◆ About this exercise ◆
Keeping every line intact, repeat the data word for word.

════════════════════

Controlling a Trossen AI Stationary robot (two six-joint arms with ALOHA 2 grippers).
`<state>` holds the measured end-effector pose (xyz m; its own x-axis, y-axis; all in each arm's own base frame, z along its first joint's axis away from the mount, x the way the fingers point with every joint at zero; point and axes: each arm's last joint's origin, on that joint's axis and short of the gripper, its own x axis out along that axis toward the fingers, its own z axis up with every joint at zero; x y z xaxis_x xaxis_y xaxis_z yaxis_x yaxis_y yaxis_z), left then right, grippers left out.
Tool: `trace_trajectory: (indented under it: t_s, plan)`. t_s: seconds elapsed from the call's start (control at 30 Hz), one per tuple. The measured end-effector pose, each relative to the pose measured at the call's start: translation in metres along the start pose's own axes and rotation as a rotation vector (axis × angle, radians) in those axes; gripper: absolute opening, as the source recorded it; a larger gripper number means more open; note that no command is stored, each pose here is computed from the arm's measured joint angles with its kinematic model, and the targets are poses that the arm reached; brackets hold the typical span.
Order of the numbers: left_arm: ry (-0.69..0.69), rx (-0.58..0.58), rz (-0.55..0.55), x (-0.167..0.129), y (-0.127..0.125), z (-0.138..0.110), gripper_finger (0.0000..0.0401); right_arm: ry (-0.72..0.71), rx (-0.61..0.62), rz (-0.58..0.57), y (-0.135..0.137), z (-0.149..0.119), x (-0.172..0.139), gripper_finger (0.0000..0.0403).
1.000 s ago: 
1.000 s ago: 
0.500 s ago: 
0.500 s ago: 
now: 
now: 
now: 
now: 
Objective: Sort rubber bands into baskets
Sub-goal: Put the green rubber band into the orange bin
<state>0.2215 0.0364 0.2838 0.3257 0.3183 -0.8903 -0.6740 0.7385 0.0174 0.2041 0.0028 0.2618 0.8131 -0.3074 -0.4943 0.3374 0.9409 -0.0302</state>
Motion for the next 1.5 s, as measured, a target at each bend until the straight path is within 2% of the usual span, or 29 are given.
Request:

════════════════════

◆ Solution to the exercise ◆
Controlling a Trossen AI Stationary robot (two six-joint arms with ALOHA 2 grippers).
`<state>` holds the measured end-effector pose (xyz m; its own x-axis, y-axis; all in each arm's own base frame, z along its first joint's axis away from the mount, x the way the fingers point with every joint at zero; point and axes: each arm's last joint's origin, on that joint's axis and short of the gripper, its own x axis out along that axis toward the fingers, its own z axis up with every joint at zero; x y z xaxis_x xaxis_y xaxis_z yaxis_x yaxis_y yaxis_z), left then right, grippers left out.
Tool: `trace_trajectory: (indented under it: t_s, plan)`. t_s: seconds elapsed from the call's start (control at 30 Hz), one per tuple. The measured end-effector pose, each relative to the pose measured at the call's start: translation in metres along the start pose's own axes and rotation as a rotation vector (axis × angle, radians) in those axes; gripper: absolute opening, as the source recorded it; a larger gripper number means more open; note that no command is stored, each pose here is computed from the arm's measured joint angles with its kinematic model, and the targets are poses that the arm reached; brackets hold the typical span.
Order of the numbers: left_arm: ry (-0.69..0.69), rx (-0.58..0.58), rz (-0.55..0.55), x (-0.167..0.129), y (-0.127..0.125), z (-0.138..0.110), gripper_finger (0.0000..0.0401); right_arm: ry (-0.72..0.71), rx (-0.61..0.62), rz (-0.58..0.57), y (-0.135..0.137), z (-0.149..0.119), x (-0.172..0.139), gripper_finger (0.0000..0.0403).
1.000 s ago: 
1.000 s ago: 
0.500 s ago: 
0.500 s ago: 
now: 
now: 
now: 
now: 
Objective: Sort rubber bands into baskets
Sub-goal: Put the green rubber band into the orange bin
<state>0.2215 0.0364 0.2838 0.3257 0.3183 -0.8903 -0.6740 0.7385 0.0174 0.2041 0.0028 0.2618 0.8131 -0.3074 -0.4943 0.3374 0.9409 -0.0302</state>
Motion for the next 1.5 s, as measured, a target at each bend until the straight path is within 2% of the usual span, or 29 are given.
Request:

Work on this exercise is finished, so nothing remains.